* Task to carry out:
Only the lines of the data below from the one with "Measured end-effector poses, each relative" through the one with "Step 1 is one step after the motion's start" are wanted. Repeat them exactly.

* Material to process:
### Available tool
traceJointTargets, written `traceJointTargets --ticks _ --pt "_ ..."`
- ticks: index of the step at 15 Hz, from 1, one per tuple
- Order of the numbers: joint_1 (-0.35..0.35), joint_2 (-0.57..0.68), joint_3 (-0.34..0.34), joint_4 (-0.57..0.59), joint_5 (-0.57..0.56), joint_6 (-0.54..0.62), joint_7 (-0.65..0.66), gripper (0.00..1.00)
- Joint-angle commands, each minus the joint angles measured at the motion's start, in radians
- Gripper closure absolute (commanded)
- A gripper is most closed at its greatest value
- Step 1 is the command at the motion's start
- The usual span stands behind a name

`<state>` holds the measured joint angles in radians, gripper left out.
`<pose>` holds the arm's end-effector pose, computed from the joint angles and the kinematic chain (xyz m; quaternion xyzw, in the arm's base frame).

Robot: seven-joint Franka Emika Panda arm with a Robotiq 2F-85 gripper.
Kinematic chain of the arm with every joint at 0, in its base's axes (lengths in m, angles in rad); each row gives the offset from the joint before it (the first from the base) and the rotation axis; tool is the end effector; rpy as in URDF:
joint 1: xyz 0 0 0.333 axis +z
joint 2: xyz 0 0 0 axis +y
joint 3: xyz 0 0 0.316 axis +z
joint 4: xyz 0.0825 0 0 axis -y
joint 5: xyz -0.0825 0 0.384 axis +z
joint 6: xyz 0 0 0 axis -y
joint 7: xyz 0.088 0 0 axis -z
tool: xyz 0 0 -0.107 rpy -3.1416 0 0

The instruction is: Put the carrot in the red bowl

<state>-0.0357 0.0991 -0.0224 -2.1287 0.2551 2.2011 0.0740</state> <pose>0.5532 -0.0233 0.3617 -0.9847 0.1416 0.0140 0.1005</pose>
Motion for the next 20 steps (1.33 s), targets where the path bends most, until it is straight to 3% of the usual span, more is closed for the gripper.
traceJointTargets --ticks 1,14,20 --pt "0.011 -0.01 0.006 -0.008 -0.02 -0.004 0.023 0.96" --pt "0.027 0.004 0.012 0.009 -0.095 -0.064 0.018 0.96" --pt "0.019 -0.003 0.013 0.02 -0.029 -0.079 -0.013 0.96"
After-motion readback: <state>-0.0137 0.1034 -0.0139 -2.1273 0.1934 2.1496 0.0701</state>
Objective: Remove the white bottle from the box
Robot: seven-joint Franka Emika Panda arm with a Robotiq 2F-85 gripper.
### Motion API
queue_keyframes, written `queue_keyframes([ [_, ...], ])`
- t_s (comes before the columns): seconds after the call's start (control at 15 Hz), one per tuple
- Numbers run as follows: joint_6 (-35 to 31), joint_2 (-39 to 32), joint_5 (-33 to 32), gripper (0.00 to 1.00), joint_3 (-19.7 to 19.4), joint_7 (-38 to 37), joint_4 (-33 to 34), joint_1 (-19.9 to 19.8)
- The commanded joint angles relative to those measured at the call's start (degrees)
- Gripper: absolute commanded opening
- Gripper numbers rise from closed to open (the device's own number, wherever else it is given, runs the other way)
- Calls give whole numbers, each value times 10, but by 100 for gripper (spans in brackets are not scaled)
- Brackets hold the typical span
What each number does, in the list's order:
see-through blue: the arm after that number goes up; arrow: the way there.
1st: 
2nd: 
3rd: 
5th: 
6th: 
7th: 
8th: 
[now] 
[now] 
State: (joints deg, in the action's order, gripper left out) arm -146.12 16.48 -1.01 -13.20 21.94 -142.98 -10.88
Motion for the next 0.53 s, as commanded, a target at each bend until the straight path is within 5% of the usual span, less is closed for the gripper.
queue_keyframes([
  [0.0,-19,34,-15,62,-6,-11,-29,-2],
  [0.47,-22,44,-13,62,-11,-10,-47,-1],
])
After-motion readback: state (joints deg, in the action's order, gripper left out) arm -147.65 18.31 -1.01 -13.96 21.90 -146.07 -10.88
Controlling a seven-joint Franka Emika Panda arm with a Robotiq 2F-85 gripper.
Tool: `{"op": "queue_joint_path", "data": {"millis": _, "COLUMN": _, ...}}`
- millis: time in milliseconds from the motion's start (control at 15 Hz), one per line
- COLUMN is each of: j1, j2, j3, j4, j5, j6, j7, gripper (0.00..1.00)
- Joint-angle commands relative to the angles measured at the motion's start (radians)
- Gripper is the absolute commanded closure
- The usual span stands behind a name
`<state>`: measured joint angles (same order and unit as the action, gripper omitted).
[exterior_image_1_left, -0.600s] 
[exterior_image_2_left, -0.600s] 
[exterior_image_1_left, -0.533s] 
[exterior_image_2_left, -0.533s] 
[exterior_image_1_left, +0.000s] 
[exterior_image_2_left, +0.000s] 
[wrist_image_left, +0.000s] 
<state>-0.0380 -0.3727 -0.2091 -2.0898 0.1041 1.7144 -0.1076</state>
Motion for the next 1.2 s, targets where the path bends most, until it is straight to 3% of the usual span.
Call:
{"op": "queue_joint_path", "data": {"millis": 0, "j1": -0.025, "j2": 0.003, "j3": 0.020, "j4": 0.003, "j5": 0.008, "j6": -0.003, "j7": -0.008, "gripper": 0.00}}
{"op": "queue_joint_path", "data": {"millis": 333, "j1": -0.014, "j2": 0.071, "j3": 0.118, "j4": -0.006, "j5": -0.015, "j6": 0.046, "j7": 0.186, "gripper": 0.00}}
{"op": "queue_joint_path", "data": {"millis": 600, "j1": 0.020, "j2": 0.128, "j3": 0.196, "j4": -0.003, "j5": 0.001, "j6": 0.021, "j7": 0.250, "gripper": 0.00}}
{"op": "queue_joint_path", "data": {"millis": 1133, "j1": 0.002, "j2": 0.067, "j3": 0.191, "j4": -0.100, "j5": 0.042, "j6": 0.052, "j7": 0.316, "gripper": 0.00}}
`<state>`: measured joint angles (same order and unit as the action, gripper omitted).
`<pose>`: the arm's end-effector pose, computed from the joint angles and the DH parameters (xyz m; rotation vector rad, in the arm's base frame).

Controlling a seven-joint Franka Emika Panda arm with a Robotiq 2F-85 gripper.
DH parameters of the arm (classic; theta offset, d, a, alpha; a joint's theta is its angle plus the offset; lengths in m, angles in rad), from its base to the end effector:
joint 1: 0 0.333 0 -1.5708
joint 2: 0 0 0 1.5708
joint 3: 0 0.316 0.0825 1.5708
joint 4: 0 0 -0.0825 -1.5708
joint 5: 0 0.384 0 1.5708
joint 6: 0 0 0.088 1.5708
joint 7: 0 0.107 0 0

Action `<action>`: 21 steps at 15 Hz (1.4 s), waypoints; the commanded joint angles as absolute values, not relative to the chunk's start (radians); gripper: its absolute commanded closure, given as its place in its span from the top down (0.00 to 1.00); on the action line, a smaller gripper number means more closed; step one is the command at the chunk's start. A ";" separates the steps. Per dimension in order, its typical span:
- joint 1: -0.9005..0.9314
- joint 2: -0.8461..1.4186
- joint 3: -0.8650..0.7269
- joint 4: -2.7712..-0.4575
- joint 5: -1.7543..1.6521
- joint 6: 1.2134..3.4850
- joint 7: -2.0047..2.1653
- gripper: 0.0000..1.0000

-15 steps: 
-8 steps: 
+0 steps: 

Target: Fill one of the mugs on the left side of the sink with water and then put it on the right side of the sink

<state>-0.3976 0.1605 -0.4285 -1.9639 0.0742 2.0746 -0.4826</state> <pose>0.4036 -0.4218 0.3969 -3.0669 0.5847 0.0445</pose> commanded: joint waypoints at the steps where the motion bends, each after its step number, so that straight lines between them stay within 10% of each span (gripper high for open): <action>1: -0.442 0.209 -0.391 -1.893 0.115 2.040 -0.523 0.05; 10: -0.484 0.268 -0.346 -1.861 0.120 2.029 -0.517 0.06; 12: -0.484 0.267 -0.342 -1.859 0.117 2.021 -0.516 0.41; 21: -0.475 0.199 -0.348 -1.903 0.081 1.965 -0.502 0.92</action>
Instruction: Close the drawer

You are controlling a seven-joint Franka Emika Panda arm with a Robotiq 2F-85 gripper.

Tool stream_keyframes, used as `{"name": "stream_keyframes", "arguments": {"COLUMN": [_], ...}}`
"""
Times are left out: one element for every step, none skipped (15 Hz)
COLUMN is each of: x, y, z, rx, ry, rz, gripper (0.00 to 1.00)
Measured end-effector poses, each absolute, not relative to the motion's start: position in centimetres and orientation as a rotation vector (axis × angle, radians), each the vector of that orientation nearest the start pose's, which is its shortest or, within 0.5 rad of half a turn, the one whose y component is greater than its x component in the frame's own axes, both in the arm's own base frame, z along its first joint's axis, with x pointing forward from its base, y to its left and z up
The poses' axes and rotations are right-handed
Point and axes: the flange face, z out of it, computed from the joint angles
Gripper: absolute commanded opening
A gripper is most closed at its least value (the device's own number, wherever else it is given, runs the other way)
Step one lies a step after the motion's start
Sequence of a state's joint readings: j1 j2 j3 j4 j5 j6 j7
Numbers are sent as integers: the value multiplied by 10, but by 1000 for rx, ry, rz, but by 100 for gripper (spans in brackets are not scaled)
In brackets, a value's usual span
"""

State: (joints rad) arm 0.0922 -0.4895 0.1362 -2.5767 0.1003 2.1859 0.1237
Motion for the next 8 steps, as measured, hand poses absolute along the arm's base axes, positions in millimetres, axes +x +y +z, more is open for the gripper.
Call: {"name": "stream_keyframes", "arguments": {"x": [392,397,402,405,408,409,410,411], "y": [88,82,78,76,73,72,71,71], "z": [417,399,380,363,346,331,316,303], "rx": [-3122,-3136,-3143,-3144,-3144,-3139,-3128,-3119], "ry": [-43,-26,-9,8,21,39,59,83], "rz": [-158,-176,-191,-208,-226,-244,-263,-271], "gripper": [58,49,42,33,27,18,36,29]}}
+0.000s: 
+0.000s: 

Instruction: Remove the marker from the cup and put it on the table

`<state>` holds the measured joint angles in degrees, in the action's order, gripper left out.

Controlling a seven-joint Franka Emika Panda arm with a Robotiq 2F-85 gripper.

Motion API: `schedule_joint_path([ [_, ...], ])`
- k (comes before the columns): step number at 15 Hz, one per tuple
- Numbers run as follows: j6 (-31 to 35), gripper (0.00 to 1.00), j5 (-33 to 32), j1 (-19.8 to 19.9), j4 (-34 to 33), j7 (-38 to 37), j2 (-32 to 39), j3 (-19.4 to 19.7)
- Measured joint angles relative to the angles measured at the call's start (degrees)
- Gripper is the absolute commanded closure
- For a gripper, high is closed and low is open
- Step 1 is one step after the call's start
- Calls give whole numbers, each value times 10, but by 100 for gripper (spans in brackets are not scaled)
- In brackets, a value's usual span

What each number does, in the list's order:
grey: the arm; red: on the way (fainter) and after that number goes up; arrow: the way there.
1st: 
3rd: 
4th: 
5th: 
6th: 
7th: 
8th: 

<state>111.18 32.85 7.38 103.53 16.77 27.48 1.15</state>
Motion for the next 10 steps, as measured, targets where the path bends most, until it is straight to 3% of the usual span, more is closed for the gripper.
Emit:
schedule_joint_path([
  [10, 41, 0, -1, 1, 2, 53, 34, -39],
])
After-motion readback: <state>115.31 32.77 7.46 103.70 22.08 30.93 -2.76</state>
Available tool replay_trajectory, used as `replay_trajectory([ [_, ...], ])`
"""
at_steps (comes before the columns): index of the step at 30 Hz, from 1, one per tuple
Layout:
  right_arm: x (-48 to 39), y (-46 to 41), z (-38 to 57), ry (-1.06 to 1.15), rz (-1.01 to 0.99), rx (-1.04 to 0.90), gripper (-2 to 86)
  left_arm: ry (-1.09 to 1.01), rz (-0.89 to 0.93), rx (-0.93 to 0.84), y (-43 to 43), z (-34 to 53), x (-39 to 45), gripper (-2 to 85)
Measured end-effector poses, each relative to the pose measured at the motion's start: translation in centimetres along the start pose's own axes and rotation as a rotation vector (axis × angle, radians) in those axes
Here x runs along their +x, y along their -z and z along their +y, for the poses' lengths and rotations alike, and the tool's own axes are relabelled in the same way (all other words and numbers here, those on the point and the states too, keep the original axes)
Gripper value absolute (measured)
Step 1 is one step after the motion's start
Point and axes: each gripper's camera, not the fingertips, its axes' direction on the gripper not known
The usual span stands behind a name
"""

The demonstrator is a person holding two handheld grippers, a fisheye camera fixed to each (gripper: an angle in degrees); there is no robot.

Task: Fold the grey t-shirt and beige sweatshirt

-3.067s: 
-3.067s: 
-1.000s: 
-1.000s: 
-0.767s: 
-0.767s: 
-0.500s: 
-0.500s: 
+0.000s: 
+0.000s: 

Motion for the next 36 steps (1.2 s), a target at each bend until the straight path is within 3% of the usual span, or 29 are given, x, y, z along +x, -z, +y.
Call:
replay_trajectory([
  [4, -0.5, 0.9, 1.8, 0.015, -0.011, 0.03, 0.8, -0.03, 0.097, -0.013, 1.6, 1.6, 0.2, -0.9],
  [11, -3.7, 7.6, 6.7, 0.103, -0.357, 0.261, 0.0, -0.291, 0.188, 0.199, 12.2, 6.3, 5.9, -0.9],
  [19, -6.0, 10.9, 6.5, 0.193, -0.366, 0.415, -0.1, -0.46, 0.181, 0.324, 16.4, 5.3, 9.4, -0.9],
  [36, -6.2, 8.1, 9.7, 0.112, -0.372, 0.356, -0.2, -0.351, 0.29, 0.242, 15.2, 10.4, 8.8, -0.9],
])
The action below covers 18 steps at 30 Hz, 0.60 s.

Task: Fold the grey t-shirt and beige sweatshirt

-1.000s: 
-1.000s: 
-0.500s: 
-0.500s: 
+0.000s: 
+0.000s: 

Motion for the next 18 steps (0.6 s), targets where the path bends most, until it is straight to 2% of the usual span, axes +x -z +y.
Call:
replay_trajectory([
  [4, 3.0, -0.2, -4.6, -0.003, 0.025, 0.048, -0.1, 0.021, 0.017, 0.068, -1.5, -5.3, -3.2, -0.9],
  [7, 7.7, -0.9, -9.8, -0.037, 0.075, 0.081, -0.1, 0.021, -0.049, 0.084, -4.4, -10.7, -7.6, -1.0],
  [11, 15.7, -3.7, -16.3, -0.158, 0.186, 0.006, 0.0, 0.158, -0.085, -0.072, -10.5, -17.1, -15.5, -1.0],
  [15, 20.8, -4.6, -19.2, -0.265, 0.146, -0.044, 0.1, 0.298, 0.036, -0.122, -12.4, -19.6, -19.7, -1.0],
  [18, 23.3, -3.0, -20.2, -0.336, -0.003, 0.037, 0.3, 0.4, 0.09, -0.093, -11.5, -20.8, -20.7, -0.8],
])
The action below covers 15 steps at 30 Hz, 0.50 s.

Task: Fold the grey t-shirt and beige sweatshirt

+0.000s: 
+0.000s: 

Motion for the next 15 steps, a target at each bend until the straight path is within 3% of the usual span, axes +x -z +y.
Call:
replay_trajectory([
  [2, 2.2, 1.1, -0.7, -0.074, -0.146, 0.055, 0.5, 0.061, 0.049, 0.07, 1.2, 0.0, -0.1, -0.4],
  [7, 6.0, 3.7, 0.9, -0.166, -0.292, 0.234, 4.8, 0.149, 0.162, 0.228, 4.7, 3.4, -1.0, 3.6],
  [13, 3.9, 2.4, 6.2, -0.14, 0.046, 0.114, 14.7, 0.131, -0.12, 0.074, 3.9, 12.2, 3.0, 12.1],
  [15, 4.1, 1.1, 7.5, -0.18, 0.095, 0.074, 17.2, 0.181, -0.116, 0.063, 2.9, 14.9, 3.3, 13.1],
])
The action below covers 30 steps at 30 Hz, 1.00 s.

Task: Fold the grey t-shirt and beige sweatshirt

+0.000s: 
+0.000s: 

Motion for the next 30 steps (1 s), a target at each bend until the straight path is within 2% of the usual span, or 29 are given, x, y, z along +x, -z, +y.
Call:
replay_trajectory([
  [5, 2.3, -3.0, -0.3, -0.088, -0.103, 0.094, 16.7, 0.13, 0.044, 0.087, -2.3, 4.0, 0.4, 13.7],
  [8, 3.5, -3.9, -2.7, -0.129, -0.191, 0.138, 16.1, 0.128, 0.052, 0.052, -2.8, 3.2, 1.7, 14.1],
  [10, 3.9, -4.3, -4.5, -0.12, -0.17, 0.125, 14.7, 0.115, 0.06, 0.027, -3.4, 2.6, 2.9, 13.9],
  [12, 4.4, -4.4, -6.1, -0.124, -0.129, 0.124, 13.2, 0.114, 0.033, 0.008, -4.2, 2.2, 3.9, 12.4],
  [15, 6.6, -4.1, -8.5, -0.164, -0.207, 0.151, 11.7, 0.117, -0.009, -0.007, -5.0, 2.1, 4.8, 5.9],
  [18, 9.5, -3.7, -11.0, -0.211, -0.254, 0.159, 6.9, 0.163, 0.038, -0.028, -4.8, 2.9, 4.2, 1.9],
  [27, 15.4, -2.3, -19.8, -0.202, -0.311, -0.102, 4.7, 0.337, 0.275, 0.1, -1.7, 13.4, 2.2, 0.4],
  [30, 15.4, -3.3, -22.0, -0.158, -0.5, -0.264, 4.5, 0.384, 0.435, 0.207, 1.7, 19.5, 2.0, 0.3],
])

* Exercise result:
Measured end-effector poses, each relative to the pose measured at the motion's start: translation in centimetres along the start pose's own axes and rotation as a rotation vector (axis × angle, radians) in those axes
Here x runs along their +x, y along their -z and z along their +y, for the poses' lengths and rotations alike, and the tool's own axes are relabelled in the same way (all other words and numbers here, those on the point and the states too, keep the original axes)
Gripper value absolute (measured)
Step 1 is one step after the motion's start

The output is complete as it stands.